Construction of GusA reporter plasmids and β-glucuronidase activity measurements

Plasmids padpAscript, pmoeE5script and pbldAscript for the study of transcriptional activity of adpA_gh, moeE5 and bldA_gh promoters, respectively, were constructed previously (23).

To probe the activity of rmdB_gh promoter, a DNA fragment comprising 0.4 kb at the front of the translation start codon was amplified by PCR with appropriate primers. The rmdB_ghp fragment was cloned into XbaI/KpnI-linearized pGUS to give prmdBscript. To evaluate the expression of rmdB_gh on the translational level, a DNA region containing the entire stop codon-free gene along with putative promoter (400 bp upstream of the translation start codons) was amplified by PCR using an appropriate pair of primers. The amplicon was ligated to XbaI/EcoRV-cleaved pGUSHL4aadA, an integrative Streptomyces vector where the examined gene is fused to the gusA reporter gene through the helical peptide linker HL4, yielding prmdBtransl.
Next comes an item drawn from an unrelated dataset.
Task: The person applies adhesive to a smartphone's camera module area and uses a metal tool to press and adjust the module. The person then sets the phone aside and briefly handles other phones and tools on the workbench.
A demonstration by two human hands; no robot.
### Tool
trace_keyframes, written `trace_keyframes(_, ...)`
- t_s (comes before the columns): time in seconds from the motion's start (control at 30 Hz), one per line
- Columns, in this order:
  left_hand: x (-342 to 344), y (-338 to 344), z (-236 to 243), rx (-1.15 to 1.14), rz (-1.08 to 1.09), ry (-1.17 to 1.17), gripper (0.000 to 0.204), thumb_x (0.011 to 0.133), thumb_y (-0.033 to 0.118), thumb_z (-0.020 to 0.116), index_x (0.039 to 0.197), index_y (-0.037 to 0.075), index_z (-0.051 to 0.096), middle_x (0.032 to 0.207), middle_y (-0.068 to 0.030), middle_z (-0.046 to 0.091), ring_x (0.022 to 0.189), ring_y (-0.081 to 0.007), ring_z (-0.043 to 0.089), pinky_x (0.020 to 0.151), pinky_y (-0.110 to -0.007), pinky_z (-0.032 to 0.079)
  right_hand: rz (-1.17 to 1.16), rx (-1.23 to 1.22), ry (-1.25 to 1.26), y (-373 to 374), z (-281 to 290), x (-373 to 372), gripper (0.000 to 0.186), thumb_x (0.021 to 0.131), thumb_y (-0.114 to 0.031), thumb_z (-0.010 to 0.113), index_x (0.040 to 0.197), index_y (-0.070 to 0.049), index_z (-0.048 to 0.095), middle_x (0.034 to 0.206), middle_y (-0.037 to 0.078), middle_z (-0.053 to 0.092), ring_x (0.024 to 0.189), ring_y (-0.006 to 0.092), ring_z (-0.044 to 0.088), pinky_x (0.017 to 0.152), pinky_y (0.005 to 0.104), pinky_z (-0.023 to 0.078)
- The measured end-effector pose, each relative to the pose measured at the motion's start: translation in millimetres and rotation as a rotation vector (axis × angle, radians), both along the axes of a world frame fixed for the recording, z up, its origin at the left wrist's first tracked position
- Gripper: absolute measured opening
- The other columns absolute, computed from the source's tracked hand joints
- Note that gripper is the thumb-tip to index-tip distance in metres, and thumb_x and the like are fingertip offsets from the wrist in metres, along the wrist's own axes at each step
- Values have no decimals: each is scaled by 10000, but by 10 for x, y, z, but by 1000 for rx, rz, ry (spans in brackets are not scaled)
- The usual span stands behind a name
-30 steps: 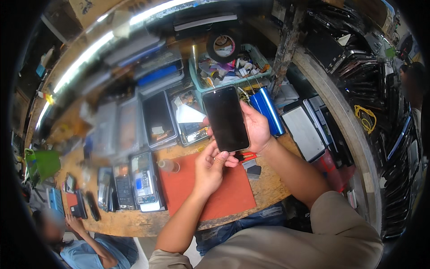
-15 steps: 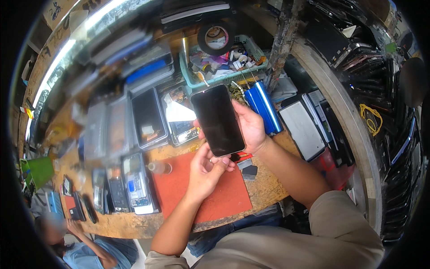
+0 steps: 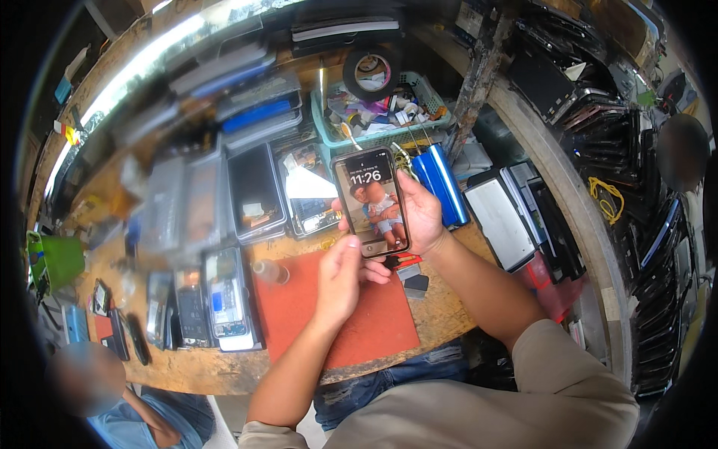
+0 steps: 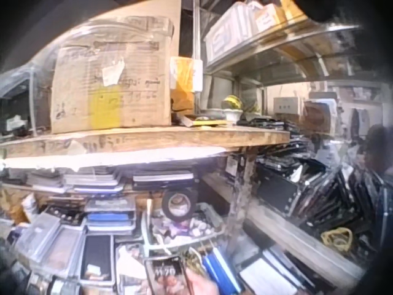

In order to substitute the TTA codon to CTG, PCR mutagenesis was applied to amplify an 8.2 kb DNA fragment from pSETrmdB with appropriate primers carrying a single codon TTA→CTG substitution. The obtained amplicon was treated with T4 Polynucleotide kinase and then self-ligated giving pSETrmdB-CTG. Next, a 2.7 kb DNA region comprising stop codon free rmdB_gh along with its putative promoter region was PCR amplified and cloned into pGUSHL4aadA using the aforementioned procedure to create prmdB-CTGtransl. In control experiments, promoter free rmdB_gh(TTA) and rmdB_gh(CTG) genes without stop codon were amplified by PCR using respective set of primers and cloned into XbaI/EcoRV-digested pGUSHL4aadA, resulting in prmdBcontr and prmdB-CTGcontrol, respectively.

Measurement of β-glucuronidase activity was carried out as described previously (23). Cultures and subsequent β-glucuronidase assays were performed in triplicate. Values were normalized to equal amounts of dry biomass (10 mg) and presented as the mean ±2 standard deviations.